Exactly as written, return every line of the data below apart from the pictures.

> **Given information**
━━━━━━━━━━━━━━━━━━━━
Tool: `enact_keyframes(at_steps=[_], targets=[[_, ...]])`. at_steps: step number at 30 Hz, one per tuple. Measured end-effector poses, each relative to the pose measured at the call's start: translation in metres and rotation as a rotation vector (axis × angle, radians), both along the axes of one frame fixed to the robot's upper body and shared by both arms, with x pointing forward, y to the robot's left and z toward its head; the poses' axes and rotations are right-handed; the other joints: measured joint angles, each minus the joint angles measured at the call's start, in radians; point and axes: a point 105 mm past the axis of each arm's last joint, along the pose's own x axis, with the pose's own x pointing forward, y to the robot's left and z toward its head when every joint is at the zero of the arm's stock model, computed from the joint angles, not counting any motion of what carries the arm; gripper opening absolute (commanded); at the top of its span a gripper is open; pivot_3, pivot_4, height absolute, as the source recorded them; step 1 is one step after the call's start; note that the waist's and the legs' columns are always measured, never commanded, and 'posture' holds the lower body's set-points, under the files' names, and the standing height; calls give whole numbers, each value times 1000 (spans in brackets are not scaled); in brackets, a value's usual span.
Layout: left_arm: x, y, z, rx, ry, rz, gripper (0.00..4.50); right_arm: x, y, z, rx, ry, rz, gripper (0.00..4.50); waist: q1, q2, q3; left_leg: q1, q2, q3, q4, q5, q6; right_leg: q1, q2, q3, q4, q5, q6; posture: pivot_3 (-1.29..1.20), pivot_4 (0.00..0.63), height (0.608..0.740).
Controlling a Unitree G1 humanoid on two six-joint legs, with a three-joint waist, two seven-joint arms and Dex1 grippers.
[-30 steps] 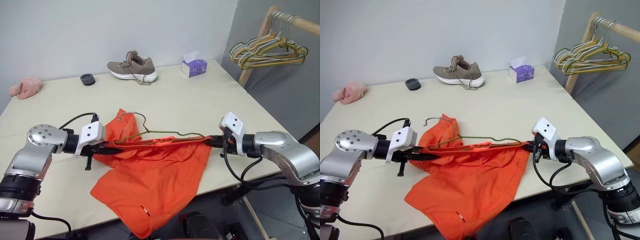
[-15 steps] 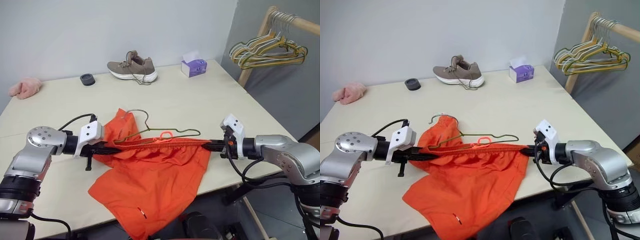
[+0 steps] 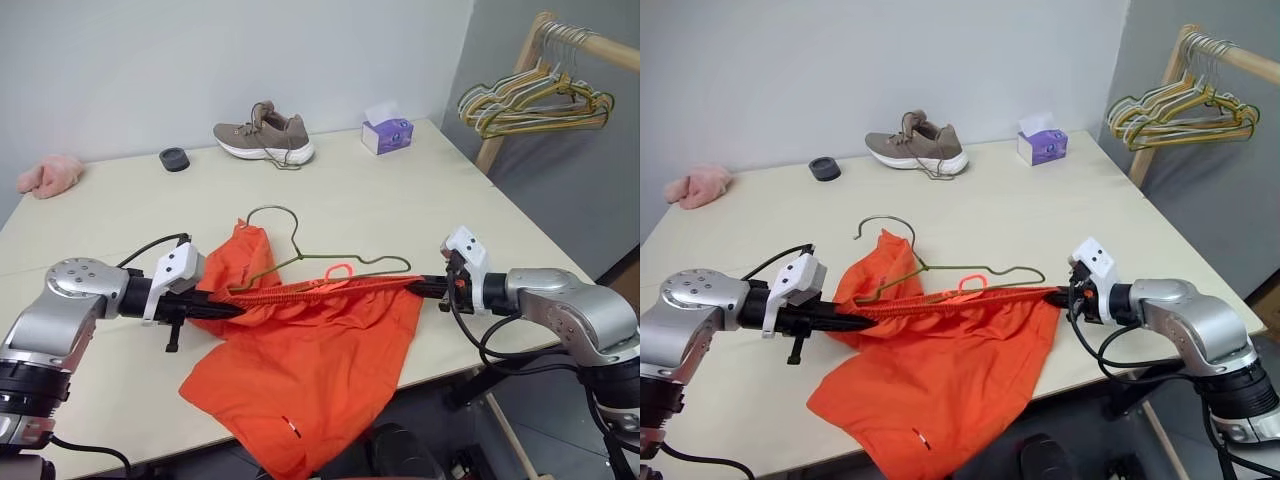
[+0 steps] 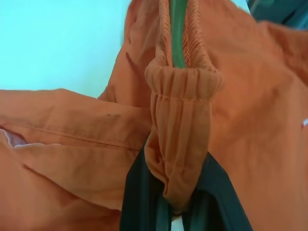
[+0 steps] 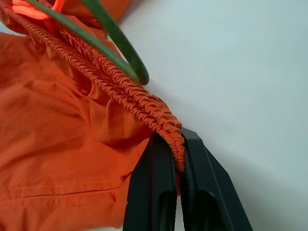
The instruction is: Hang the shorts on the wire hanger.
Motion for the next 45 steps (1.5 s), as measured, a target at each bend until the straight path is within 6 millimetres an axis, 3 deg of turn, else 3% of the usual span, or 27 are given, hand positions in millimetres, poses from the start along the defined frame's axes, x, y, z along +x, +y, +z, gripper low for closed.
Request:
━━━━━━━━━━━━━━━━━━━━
> **Solution for this task**
Tool: `enact_keyframes(at_steps=[_], targets=[[_, ...]])`. at_steps: step number at 30 Hz, one per tuple. Measured end-effector poses, each relative to the pose measured at the call's start: translation in metres and rotation as a rotation vector (axis × angle, radians), both along the axes of one frame fixed to the robot's upper body and shared by both arms, with x pointing forward, y to the robot's left and z toward its head; the poses' axes and rotations are right-handed; the other joints: measured joint angles, each minus the joint angles measured at the call's start, in radians; point and axes: a point 105 mm past the axis of each arm's last joint, along the pose's own x axis, with the pose's own x pointing forward, y to the robot's left and z toward its head when every joint is at the zero of the arm's stock model, computed from the joint angles, not counting any motion of what carries the arm; gripper opening absolute (commanded); at the top of its span a gripper is open; pivot_3, pivot_4, height absolute, as the source recorded them; step 1 is one step after the call's start; note that the waist's and the legs' columns are always measured, never commanded, and 'posture' holds the lower body's set-points, under the files' names, and the standing height; calls give whole numbers, each value times 1000 (spans in brackets are not scaled); in brackets, a value's usual span.
Layout: left_arm: x, y, z, rx, ry, rz, gripper (0.00..4.50); right_arm: x, y, z, rx, ry, rz, gripper (0.00..4.50); waist: q1, q2, q3; left_leg: q1, q2, q3, q4, q5, q6; right_leg: q1, q2, q3, q4, q5, q6; posture: pivot_3 (-1.29..1.20), pivot_4 (0.00..0.63), height (0.608..0.740).
Controlling a Unitree G1 humanoid on two six-joint legs, with a three-joint waist, two seven-joint arms and Dex1 grippers.
[-30 steps] 
[-15 steps] 
[+0 steps] 
[+0 steps] 
[+0 steps] 
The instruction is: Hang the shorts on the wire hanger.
Motion for the next 45 steps (1.5 s), as measured, a target at each bend until the straight path is within 6 millimetres an axis, 3 deg of turn, else 3% of the usual span, or 27 are given, hand positions in millimetres, poses from the start along the defined frame's axes, x, y, z along +x, +y, +z, gripper low for closed.
Request:

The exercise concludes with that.